Flying car should be available next year (w/ Video).

*The Federal Aviation Administration in the US has given approval to the Transition, a two-seater flying car developed over the last four years by Massachusetts Company, Terrafugia.*

It appears that you may not need a full pilot's license:


> Training for a light sport aircraft license in the US requires only 20 logged hours in the air.


-- Tom


----------



## JohnWill (Oct 19, 2002)

I doubt this thing is certified for IFR flight, so it's strictly a fair weather flyer.


----------



## namenotfound (Apr 30, 2005)

Based on the video, it still requires a long runway space to get off the ground, not practical in some areas where open space is limited.

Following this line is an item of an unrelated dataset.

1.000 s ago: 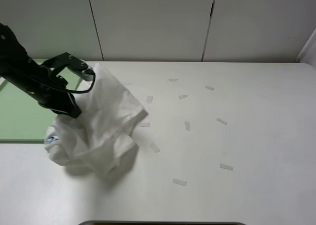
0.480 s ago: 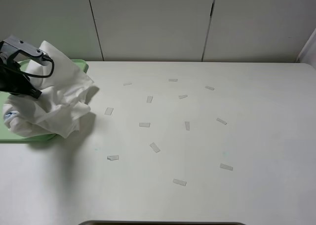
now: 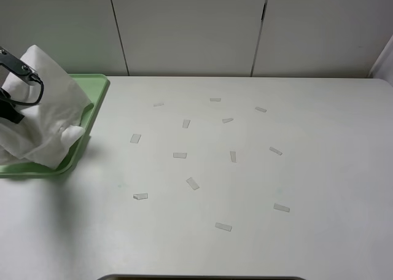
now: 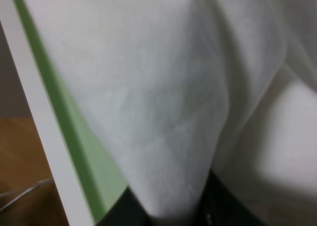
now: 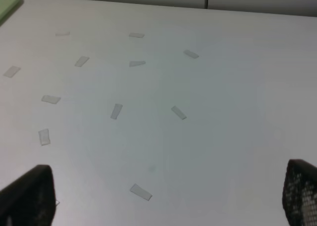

Also, why gas? You'd think if they could make it fly, they could make it run on more eco-friendly fuel than gas. Yes, it's greener than jet fuel, but gasoline is still not as green as other fuels out there.


----------



## JohnWill (Oct 19, 2002)

It's not as easy as you might think getting alternative fuels to work with an aircraft engine.

Since it's heavy and has pretty short wings, I'd imagine the wing loading is pretty significant, so that would dictate a long takeoff roll and pretty high landing speeds.


----------



## Stoner (Oct 26, 2002)

JohnWill said:


> ................................
> 
> Since it's heavy and has pretty short wings, I'd imagine the wing loading is pretty significant, so that would dictate a long takeoff roll and pretty high landing speeds.


That's what interstate highways are for?......

Seriously.....something to consider.......the prospect of being bumped in traffic would be enough for me to consider parking it at an airport and taking a taxi....and that defeats the purpose of the vehicle.


----------



## Blackmirror (Dec 5, 2006)

I want an Inspector gadget car


----------



## loserOlimbs (Jun 19, 2004)

Stoner said:


> Seriously.....something to consider.......the prospect of being bumped in traffic would be enough for me to consider parking it at an airport and taking a taxi....and that defeats the purpose of the vehicle.


If getting a door ding on your new car bothers you, imagine getting wingdings


----------



## JohnWill (Oct 19, 2002)

Stoner said:


> That's what interstate highways are for?......
> 
> Seriously.....something to consider.......the prospect of being bumped in traffic would be enough for me to consider parking it at an airport and taking a taxi....and that defeats the purpose of the vehicle.


You mean you don't want to drive a $200,000 flying car on the freeway?


----------



## Stoner (Oct 26, 2002)

JohnWill said:


> You mean you don't want to drive a $200,000 flying car on the freeway?


Not and expect to fly it again


----------